# ABOUT THIS EXERCISE
The answer must consist only of the lines from the line with "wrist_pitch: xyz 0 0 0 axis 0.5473" to the line with "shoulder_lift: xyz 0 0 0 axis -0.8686", both included, exactly as they stand below.

<<<<

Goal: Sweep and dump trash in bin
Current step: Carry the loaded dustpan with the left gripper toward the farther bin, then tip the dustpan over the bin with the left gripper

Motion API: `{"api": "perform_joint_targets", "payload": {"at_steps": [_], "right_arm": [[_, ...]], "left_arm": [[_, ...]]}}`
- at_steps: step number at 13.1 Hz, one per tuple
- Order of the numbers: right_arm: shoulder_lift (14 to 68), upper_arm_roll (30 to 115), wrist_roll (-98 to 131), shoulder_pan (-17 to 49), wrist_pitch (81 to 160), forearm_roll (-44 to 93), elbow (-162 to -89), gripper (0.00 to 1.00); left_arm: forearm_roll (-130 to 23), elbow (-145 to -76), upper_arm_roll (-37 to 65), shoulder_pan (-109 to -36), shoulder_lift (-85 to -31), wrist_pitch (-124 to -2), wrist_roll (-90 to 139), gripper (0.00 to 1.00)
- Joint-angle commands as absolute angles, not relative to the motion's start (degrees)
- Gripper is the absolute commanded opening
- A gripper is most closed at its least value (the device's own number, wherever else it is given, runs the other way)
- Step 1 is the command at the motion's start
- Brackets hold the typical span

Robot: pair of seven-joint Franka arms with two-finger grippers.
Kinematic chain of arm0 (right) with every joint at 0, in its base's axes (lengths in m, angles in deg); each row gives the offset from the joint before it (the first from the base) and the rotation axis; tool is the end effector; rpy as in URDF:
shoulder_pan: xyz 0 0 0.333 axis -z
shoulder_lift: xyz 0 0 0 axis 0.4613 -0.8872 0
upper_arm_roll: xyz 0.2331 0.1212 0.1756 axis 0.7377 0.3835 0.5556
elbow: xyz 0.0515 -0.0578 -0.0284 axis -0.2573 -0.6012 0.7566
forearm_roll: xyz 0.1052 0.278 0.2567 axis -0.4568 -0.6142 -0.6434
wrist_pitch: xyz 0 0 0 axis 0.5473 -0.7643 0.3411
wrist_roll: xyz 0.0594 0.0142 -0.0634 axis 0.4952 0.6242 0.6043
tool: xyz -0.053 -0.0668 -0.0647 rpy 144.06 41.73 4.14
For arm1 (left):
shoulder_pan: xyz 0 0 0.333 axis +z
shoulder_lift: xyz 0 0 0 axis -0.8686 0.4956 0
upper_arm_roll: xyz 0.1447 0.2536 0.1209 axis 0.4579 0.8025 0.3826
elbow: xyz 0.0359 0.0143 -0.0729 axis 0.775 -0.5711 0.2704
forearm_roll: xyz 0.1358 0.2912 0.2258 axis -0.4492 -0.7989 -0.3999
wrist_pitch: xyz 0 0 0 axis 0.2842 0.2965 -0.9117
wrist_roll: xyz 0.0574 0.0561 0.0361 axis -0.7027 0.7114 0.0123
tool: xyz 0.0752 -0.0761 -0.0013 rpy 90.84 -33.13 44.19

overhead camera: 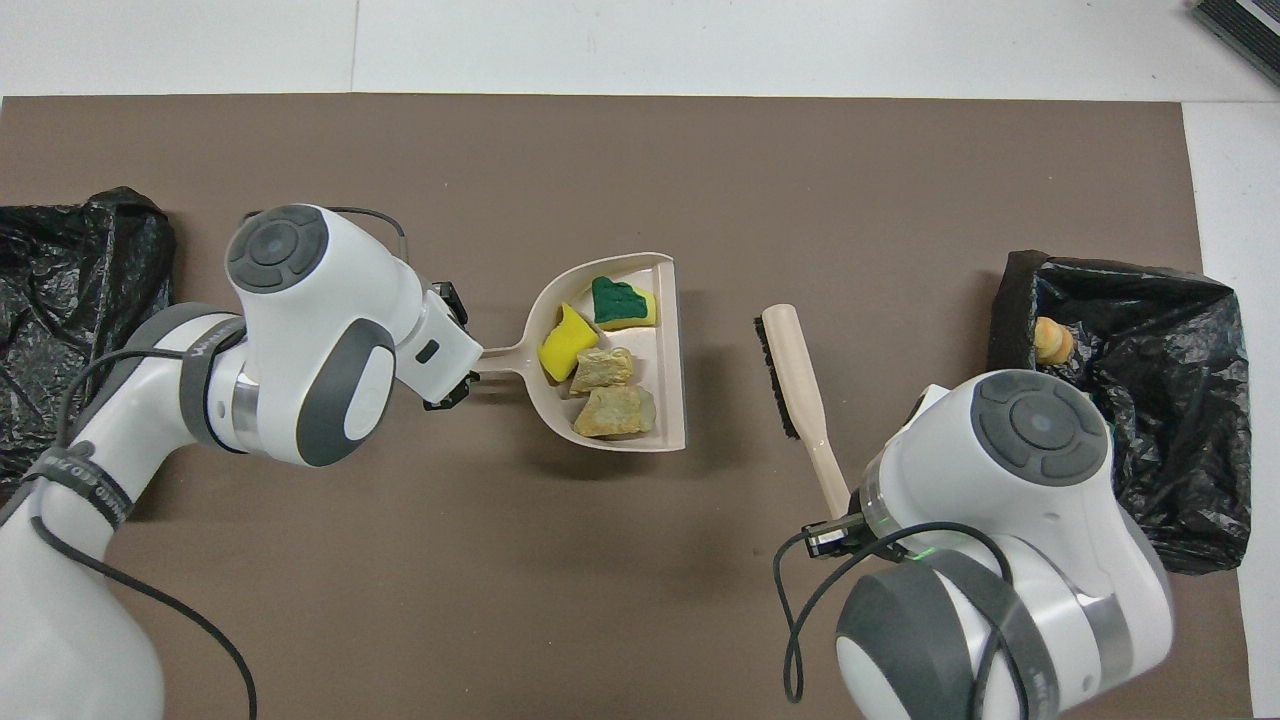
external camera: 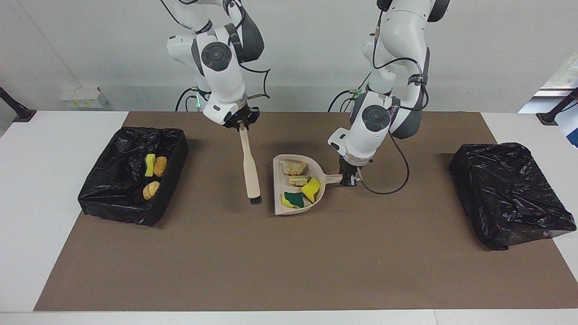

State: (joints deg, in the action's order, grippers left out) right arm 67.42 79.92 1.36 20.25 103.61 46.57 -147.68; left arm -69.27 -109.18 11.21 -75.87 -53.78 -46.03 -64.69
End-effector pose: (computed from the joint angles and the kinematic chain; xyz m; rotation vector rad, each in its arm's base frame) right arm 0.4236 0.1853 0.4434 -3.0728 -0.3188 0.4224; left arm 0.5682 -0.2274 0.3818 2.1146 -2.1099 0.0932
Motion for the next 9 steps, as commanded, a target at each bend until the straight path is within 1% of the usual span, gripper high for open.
{"api": "perform_joint_targets", "payload": {"at_steps": [1,3,5,6,7,8,9], "right_arm": [[69.87,80.35,-0.5,18.26,107.16,45.82,-151.89,0.0],[69.52,80.35,-5.77,13.87,108.22,44.95,-151.89,0.0],[68.47,80.44,-10.95,10.09,113.47,42.15,-151.63,0.0],[66.9,80.53,-14.63,6.94,114.63,41.26,-150.67,0.0],[64.36,80.62,-21.02,2.29,116.03,41.68,-149.79,0.0],[62.68,80.62,-26.48,-0.88,119.18,41.77,-149.52,0.0],[61.62,80.62,-30.02,-2.74,120.34,41.86,-148.91,0.0]], "left_arm": [[-67.56,-108.11,11.66,-70.25,-58.19,-38.78,-72.98,0.0],[-68.43,-105.55,11.66,-62.61,-58.1,-33.49,-81.16,0.0],[-73.5,-101.43,11.66,-56.54,-57.66,-29.01,-86.54,0.0],[-76.41,-99.4,11.66,-54.25,-57.57,-26.99,-87.17,0.0],[-79.22,-97.73,11.66,-52.05,-57.48,-25.83,-89.01,0.0],[-80.81,-96.41,11.66,-49.59,-57.22,-25.3,-91.55,0.0],[-82.22,-95.44,11.66,-46.35,-56.87,-25.12,-94.18,0.0]]}}
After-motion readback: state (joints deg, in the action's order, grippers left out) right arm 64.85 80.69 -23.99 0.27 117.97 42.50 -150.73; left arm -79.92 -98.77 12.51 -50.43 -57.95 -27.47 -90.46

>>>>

# SOLUTION FOR THIS EXERCISE
wrist_pitch: xyz 0 0 0 axis 0.5473 -0.7643 0.3411
wrist_roll: xyz 0.0594 0.0142 -0.0634 axis 0.4952 0.6242 0.6043
tool: xyz -0.053 -0.0668 -0.0647 rpy 144.06 41.73 4.14
For arm1 (left):
shoulder_pan: xyz 0 0 0.333 axis +z
shoulder_lift: xyz 0 0 0 axis -0.8686 0.4956 0

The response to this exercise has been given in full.